Mais je n'ai pas reçu cette sentence comme une parole professorale arbitraire. Ça effectivement je ne le supporte pas. [Et de longue date, depuis qu'en terminale une jeune prof d'anglais de province sans doute cinéphile nous avait asséné que Kubrick et Welles étaient définitivement les plus grands cinéastes. Que ça ne se discutait même pas (et curieusement il n'y avait que des réalisateurs anglo-saxons qu'elle pouvait à la rigueur considérer comme majeurs mais très loin de ces deux monstres sacrés). Fin du HS].
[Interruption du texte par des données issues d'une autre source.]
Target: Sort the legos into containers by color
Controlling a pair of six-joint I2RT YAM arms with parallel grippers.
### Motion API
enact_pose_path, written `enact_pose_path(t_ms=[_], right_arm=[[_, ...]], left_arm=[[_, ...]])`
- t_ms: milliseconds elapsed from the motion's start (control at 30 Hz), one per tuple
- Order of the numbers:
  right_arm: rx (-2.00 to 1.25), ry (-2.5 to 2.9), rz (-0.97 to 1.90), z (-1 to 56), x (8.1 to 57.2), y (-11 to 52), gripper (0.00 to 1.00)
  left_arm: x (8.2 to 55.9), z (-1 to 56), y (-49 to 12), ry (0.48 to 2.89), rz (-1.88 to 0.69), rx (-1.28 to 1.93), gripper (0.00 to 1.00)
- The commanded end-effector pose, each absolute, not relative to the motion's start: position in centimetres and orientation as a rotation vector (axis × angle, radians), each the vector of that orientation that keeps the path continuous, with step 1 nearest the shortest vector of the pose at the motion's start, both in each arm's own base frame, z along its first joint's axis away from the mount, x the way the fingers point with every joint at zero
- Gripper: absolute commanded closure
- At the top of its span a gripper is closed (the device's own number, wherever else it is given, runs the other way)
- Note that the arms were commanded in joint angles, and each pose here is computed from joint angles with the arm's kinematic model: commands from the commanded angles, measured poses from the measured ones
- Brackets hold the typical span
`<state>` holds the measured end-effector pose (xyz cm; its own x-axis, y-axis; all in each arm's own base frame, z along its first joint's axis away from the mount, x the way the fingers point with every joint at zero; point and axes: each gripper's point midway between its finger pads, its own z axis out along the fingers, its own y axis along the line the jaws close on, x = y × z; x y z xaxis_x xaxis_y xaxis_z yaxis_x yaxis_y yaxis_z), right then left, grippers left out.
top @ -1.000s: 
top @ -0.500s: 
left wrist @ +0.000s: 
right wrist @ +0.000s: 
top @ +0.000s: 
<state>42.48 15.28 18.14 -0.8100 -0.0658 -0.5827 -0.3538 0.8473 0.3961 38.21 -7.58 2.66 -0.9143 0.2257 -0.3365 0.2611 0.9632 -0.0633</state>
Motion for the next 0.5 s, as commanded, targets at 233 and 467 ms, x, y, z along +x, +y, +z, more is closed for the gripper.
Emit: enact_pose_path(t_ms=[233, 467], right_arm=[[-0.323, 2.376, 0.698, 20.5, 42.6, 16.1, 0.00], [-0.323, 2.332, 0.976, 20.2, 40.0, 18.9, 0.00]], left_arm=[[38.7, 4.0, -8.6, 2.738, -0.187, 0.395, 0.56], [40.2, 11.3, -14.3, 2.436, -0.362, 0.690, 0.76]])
Non, rien dans ta chronique ne trahit une posture de sachant autocratique. Ses fondement s'articulent sensiblement, me semble-t-il mais je peux me tromper, autour d'informations largement collectées dans la somme des éclairages apportés par les différents intervenants sur les disques des éditions Badlands, que tu retiens et exploites pour leur pertinence à nourrir comme à l'accoutumée une analyse et une réflexion très personnelles (qui à l'occasion divergeront de la réception qui est la mienne mais sur de simples points de détail et c'est tout naturel). Mais cette analyse me semble traduire aussi une moindre connaissance de l'œuvre de Kawashima et des commentaires qu'elle a pu susciter de loin en loin que pour d'autres œuvres ou cinéastes qui te sont plus intimes. Et comment pourrait-il en être autrement quand chacun s'accorde à dire qu'au-delà des 10/15 films auxquels on peut avoir accès, son travail reste largement inconnu en occident ?
C'est au regard de cette perception forcément lacunaire que je "tique" sur cette formulation. Même si à vrai dire, comme toi - mais sur le peu de ce que je connais de leurs travaux - je ressens sans doute aussi plus d'affinités avec le cinéma de Masumura (que je connais un peux mieux aussi).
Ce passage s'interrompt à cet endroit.